Many residents complained about the lack of consultation in advance of the switch, while others spoke to whistle decibels, locals in hazardous jobs who would be sleep-deprived and thus dangerous, children who are being woken repeatedly every night. Many asked why CP Rail couldn’t compromise or at least offer a specific time to expect the whistles to blast.

Even Trail residents came forward to speak in solidarity with the issue – including a Teck employee who said Teck doesn’t need or want the change.

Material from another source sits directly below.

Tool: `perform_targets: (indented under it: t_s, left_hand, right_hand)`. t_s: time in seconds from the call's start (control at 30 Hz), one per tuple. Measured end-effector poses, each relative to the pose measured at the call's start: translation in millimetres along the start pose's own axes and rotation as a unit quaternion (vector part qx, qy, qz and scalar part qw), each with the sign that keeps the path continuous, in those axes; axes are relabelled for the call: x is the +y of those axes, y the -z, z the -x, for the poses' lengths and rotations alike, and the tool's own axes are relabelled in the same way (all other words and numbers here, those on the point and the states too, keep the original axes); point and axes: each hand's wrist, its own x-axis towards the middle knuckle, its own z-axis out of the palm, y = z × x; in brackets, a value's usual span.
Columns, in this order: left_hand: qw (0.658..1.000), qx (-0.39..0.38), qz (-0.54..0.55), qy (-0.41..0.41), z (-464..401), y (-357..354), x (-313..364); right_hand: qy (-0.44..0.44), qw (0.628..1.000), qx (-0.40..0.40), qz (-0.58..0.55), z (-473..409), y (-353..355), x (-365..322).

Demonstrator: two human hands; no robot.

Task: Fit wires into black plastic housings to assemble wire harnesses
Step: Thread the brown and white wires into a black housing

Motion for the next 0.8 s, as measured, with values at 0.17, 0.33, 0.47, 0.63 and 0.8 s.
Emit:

LoVecchio replied with, “This was a deal we made to improve efficiencies. There is going to be a variability to train service.” He said the decision was made locally and implemented corporately, but declined to speak to which local employee(s) were part of the decision-making process. In response to a question about bylaws that prevent people from mowing their lawns after 11 p.m., he said, “CP is federally regulated, so municipal bylaws do not apply to us as they would apply to your lawnmower.”

When told the perception is that disgruntled engineers may be blasting their whistles for longer than at all necessary, LoVecchio said he would look into that, as one of the things a locomotive’s black box records is duration of whistle blasts.

He declined to respond to any questions regarding exactly how much this decision impacts CP’s profit margin, but promised to take back all the suggestions and input received at the meeting to CP management for review.

“These decisions are never made lightly,” LoVecchio said. “Part of the reason I’m here is that, if we are going to do what we do, we’re going to be accountable for it.”

Councillor Dan Rye said he was pleased with many aspects of the meeting, including LoVecchio’s presence and resident turn-out.

“I would say that there were a lot of very good suggestions made to Mike, that maybe he can take back and take a look at – I think the message was made pretty loud and clear to him,” said Rye. “Running locomotives back and forth empty doesn’t make a lot of sense to me.”

Rye said he can’t speak to how hopeful residents can be that CP will come up with a compromise, but he’s glad they sent someone out.

“I’ve got to give the guy a lot of credit for walking into what was really a hornet’s nest, and answering questions for more than an hour-and-a-half. I don’t care how thick-skinned you are, that’s hard,” Rye said. “I’m glad he came out.”

As for whether he thinks the evening’s interaction will bear positive fruit for Castlegar?

“Now we’ll just have to wait and see – time will tell (whether CP will heed the feedback).”

Only five audience members stayed for the regular council meeting that followed.